Work to complete.
In the entries that follow, find the line containing "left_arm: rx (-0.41", then output exactly every line from the first through that one.

# # #

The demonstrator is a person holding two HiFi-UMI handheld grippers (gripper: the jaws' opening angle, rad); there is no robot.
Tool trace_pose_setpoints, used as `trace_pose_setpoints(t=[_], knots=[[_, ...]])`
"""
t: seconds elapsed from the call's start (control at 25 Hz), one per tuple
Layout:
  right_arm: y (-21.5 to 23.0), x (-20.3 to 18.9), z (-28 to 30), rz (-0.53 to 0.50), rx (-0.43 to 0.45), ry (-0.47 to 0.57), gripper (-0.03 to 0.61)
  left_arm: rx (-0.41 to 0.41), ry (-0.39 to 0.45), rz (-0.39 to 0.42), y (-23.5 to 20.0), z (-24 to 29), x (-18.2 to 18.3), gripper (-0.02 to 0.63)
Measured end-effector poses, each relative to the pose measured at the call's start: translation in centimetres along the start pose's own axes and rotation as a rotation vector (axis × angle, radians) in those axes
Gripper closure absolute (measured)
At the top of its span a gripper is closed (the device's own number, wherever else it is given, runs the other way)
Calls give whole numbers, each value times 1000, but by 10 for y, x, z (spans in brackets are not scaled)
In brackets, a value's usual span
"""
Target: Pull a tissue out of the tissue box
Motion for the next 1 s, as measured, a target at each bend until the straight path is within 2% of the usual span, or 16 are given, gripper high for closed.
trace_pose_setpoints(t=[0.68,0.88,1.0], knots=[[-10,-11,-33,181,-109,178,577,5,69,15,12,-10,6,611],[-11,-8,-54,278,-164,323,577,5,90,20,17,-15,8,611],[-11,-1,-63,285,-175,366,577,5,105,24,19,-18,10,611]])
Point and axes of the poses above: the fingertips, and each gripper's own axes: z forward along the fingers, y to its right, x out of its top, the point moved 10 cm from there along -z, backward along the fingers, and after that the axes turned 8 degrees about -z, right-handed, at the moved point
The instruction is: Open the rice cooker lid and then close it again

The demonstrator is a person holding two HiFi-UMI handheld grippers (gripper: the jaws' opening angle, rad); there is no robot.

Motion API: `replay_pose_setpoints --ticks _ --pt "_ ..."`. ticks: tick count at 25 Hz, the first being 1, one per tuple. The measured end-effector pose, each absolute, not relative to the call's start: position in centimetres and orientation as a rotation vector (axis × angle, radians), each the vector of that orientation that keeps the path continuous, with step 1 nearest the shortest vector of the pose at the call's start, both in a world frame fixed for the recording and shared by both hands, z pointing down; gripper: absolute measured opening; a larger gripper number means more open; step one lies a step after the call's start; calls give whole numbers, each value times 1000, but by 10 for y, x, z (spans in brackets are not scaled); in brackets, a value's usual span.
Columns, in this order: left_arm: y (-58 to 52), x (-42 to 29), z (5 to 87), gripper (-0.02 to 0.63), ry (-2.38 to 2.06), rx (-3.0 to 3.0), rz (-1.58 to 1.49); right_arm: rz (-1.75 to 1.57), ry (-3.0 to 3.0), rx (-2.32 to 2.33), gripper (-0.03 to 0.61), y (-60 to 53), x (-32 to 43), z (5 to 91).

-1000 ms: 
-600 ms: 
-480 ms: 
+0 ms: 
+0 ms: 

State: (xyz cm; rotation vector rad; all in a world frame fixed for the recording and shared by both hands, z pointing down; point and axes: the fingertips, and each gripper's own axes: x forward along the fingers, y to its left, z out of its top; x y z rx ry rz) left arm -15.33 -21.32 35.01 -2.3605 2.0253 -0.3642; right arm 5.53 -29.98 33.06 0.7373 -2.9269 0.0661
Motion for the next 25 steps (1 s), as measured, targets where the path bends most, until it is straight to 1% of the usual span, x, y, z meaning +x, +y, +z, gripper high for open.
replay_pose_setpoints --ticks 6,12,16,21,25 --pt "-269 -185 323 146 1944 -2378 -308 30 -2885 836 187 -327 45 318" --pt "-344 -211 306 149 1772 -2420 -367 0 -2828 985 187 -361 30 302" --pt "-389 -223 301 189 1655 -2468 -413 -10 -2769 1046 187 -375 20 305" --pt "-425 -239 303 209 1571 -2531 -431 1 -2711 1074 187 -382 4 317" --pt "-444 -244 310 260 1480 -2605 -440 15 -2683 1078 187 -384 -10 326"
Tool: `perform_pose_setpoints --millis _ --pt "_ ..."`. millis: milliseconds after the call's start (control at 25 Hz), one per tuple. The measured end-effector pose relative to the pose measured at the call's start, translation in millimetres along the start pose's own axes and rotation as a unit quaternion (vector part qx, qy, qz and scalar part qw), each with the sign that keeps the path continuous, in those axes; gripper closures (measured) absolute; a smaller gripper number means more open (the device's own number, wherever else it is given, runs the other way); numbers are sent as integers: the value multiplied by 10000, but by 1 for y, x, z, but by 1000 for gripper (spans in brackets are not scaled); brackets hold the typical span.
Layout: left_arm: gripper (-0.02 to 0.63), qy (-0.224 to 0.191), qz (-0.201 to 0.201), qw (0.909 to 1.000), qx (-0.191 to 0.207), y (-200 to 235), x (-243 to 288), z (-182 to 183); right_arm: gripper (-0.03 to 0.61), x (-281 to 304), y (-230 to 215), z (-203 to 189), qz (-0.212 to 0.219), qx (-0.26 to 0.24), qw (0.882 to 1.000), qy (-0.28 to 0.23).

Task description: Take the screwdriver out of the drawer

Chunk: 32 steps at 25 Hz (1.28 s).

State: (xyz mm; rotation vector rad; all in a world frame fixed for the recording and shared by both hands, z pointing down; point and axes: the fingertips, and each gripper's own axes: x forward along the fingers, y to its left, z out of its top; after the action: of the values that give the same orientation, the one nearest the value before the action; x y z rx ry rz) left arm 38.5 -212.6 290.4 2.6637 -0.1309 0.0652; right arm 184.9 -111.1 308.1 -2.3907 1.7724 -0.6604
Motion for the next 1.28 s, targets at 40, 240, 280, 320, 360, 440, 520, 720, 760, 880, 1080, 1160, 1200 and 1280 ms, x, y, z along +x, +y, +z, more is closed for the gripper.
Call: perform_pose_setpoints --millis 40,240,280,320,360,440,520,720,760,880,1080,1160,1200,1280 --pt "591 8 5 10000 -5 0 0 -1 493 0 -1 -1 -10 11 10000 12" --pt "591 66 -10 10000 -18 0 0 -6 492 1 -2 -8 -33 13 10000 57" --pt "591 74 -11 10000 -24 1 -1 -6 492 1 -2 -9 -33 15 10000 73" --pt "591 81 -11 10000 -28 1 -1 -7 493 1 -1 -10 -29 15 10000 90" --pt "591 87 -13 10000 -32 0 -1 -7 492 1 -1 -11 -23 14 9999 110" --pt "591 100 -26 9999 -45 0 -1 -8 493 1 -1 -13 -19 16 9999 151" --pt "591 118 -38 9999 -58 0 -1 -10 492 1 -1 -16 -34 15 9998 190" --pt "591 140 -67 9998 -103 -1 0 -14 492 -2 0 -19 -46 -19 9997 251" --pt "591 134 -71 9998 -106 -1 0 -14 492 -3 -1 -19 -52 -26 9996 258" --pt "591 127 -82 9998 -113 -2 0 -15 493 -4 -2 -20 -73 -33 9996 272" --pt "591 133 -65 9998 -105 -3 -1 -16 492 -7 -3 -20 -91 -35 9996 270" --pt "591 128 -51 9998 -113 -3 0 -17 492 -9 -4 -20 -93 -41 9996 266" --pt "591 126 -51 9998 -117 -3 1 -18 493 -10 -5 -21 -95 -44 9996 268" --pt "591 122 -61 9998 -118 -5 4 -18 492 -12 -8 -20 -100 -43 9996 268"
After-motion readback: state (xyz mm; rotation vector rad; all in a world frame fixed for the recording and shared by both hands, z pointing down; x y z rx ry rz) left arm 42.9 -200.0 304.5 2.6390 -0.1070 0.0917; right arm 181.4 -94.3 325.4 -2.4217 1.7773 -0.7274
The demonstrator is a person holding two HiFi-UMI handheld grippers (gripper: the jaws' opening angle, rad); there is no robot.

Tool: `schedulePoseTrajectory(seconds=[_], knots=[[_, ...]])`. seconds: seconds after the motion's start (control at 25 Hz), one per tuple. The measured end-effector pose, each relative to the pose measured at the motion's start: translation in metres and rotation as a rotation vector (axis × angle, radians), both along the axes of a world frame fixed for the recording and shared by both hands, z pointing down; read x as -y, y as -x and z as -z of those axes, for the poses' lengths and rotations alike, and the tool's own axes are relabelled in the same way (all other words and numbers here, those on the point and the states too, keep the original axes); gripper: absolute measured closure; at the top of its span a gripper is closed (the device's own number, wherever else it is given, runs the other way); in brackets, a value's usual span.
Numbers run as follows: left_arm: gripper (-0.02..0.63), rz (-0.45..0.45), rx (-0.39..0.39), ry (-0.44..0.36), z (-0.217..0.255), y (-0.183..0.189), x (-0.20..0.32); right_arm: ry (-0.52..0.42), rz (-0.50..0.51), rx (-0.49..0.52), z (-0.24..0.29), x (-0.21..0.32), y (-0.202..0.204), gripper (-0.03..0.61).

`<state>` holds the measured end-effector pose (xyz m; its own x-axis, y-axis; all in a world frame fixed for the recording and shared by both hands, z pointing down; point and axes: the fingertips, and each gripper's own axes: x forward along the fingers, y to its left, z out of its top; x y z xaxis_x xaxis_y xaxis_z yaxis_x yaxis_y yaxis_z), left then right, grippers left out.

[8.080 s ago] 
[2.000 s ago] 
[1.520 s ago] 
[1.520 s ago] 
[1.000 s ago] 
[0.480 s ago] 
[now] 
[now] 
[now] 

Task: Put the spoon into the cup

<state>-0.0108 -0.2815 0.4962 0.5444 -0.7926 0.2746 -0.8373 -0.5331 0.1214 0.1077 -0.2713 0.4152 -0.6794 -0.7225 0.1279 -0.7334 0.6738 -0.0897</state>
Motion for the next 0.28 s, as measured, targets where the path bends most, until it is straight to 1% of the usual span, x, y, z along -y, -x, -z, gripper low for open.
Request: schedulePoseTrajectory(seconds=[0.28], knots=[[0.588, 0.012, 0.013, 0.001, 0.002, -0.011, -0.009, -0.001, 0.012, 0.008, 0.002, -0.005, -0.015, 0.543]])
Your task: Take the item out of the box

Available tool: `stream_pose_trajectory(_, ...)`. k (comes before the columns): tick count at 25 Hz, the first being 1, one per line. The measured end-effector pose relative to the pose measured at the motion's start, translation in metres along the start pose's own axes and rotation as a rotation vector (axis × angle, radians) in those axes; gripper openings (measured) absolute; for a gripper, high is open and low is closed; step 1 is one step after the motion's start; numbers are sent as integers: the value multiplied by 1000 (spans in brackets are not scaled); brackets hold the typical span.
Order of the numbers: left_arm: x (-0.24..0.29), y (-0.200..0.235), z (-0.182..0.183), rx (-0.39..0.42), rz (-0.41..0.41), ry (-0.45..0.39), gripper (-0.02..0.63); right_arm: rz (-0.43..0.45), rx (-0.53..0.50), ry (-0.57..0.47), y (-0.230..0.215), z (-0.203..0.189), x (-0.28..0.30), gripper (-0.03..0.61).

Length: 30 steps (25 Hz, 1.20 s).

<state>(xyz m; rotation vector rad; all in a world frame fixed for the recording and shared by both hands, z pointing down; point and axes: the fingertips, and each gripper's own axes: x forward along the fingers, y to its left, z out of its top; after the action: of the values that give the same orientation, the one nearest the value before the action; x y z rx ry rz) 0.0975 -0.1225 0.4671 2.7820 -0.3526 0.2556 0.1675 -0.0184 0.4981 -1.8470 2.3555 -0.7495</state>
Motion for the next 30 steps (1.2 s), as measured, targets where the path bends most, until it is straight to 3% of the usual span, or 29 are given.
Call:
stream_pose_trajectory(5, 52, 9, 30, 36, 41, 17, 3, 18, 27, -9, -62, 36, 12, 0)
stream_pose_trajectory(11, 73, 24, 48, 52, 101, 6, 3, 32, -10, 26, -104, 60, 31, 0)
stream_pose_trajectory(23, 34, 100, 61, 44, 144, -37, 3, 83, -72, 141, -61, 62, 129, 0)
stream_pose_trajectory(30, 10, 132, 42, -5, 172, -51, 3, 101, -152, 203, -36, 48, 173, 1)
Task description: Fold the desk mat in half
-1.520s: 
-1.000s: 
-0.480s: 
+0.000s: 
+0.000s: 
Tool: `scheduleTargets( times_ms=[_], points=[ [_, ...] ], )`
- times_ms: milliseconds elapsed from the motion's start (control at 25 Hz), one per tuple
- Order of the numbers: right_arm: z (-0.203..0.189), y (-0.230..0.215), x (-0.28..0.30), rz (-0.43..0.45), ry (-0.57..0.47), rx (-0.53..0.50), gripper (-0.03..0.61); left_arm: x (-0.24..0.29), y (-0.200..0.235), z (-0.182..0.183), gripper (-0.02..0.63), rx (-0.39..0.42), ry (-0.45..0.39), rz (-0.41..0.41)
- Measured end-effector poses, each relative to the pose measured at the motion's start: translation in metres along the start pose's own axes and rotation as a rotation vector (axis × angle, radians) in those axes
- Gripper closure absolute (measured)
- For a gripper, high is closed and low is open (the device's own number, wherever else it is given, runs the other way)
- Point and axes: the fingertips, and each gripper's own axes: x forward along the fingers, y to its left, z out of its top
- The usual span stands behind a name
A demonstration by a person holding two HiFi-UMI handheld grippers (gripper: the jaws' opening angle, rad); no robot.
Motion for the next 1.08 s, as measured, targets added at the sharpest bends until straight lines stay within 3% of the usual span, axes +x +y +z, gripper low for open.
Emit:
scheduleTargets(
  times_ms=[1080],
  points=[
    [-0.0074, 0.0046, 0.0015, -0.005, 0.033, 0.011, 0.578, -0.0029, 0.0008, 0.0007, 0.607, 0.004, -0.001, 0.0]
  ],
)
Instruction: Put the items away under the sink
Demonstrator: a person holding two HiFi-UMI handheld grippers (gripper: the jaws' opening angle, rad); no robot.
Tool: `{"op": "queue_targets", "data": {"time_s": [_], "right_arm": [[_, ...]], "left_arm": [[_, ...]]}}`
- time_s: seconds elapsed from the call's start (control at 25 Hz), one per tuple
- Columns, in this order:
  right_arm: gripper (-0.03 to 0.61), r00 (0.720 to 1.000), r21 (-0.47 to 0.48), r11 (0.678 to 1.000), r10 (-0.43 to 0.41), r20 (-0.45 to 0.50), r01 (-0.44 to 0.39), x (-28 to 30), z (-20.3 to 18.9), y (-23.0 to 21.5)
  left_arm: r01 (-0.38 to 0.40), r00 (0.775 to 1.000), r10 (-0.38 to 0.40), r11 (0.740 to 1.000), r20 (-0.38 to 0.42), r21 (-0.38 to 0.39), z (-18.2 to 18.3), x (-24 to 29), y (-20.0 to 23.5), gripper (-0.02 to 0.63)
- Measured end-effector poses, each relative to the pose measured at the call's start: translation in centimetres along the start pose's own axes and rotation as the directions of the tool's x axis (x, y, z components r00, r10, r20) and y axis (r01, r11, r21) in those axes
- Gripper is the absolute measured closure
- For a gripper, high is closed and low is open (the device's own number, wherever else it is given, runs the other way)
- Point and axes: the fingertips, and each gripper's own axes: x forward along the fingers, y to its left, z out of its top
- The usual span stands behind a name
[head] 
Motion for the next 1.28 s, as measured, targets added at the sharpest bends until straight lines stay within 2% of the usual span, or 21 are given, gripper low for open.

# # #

Exercise answer.
The demonstrator is a person holding two HiFi-UMI handheld grippers (gripper: the jaws' opening angle, rad); there is no robot.
Tool trace_pose_setpoints, used as `trace_pose_setpoints(t=[_], knots=[[_, ...]])`
"""
t: seconds elapsed from the call's start (control at 25 Hz), one per tuple
Layout:
  right_arm: y (-21.5 to 23.0), x (-20.3 to 18.9), z (-28 to 30), rz (-0.53 to 0.50), rx (-0.43 to 0.45), ry (-0.47 to 0.57), gripper (-0.03 to 0.61)
  left_arm: rx (-0.41 to 0.41), ry (-0.39 to 0.45), rz (-0.39 to 0.42), y (-23.5 to 20.0), z (-24 to 29), x (-18.2 to 18.3), gripper (-0.02 to 0.63)

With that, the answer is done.